After a pullback in 2018, the Lower Mainland real estate market righted itself in 2019—in fact, Surrey, the region’s second most populous and fastest-growing municipality, blew through past records for building permits to reach a new high of $2.29 billion.

Plans for major housing projects abound. The former Oakridge Transit Centre in Vancouver will feature more than 1,600 new homes in 17 buildings ranging up to 23 storeys. Westbank Corp. is redeveloping nearby Oakridge Centre mall into a highrise mixed-use retail and residential complex.

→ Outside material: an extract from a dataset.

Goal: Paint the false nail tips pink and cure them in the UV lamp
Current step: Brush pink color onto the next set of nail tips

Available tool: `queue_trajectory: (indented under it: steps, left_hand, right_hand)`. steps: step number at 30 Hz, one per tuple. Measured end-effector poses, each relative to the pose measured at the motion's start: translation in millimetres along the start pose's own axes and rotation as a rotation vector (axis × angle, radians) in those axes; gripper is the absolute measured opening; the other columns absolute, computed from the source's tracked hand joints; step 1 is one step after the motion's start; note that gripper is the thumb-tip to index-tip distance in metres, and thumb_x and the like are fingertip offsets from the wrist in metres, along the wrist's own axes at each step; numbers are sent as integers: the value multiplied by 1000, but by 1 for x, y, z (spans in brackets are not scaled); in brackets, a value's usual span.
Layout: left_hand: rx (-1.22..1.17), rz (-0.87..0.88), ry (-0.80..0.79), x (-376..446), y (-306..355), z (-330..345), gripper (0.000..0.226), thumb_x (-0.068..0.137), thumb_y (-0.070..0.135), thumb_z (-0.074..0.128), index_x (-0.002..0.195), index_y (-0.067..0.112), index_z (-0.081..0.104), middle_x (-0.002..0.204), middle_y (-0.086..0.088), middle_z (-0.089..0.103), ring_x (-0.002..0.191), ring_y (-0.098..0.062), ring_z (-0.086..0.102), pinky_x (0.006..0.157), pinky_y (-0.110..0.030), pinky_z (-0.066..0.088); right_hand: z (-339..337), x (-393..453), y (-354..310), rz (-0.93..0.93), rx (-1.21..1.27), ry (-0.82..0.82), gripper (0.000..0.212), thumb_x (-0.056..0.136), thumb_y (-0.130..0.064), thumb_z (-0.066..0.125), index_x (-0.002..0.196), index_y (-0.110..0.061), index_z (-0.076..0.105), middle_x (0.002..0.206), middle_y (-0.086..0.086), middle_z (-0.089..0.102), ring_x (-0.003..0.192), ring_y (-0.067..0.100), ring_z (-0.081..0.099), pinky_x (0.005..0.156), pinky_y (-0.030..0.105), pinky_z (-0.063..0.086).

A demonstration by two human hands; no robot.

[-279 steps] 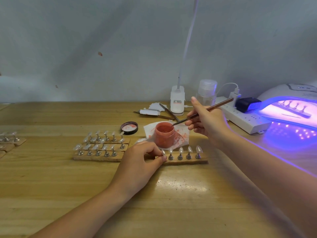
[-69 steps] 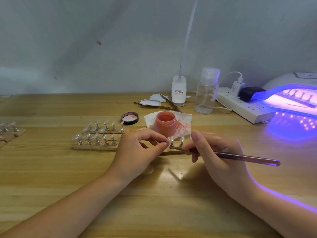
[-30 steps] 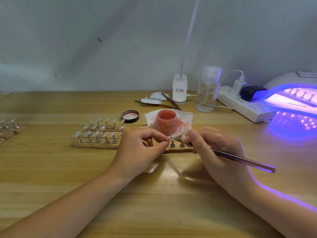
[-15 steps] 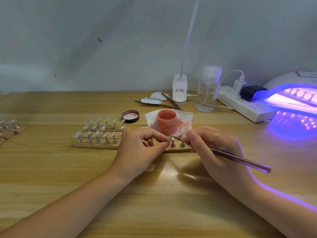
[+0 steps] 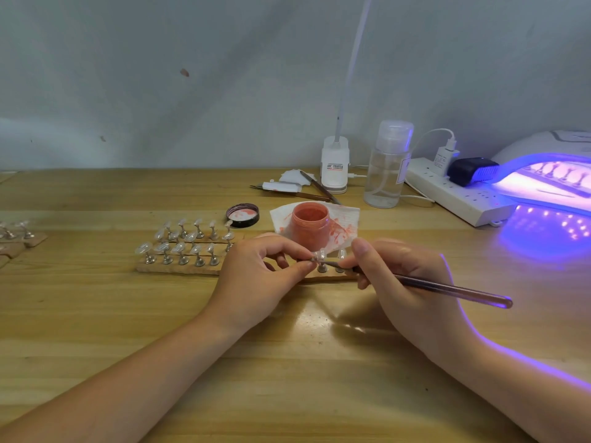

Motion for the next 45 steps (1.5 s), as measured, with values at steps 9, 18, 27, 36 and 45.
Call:
queue_trajectory:
  steps: [9,18,27,36,45]
  left_hand:
    - [14,14,3,1,0,0,23,72,14,75,65,34,66,67,26,62,63,4,51,53,-7,38]
    - [-17,1,6,1,0,1,20,72,13,75,67,31,67,65,25,62,62,4,51,53,-9,40]
    - [-34,8,18,1,-1,1,23,72,12,75,64,32,65,65,24,63,61,4,51,52,-9,39]
    - [2,25,-12,2,1,2,23,72,12,75,66,32,64,64,27,61,62,4,51,54,-8,39]
    - [-22,15,2,2,1,1,26,71,11,76,63,33,65,63,24,62,59,4,49,52,-8,37]
  right_hand:
    - [0,2,-1,-7,-15,33,28,89,-28,57,70,-11,69,58,-10,58,58,6,56,55,27,46]
    - [-1,-2,-3,41,122,41,30,87,-34,49,68,-21,69,60,-9,63,53,2,56,55,12,43]
    - [2,-2,-2,84,159,-15,29,87,-36,57,66,-21,70,59,-9,65,53,4,58,55,13,44]
    - [1,2,-3,64,29,14,24,88,-33,53,70,-26,68,74,-6,68,63,1,60,59,17,47]
    - [0,1,-3,43,108,44,29,88,-33,49,70,-22,68,68,-10,67,61,-1,60,58,10,44]
Point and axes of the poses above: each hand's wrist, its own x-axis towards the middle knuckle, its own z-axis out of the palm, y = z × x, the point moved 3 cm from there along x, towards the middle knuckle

The Squamish Nation has unveiled a plan for 6,000 homes to be developed on its land at the south end of the Burrard Bridge in Vancouver in partnership with Westbank. The community, named Se?á?w, would be primarily for rent, answering a dire need for rental properties in the region. The Squamish Nation also intends to build 1,000 homes for its own members on reserve land on the North Shore.

In Langley, Vesta Properties has begun work on Latimer Heights, a $1-billion master-planned community of some 2,000 homes and a retail village on 74 acres. Algra Bros. is moving forward with an ambitious plan to redevelop four acres of restaurant, retail, office and residential space in Chilliwack’s city centre.

“With a strong economy and population growth, Vancouver remains a desirable place to live that will eventually draw buyers back into the market,” states a recent report from PricewaterhouseCoopers and the Urban Land Institute. The report gives Metro Vancouver the best real estate outlook in Canada for 2020.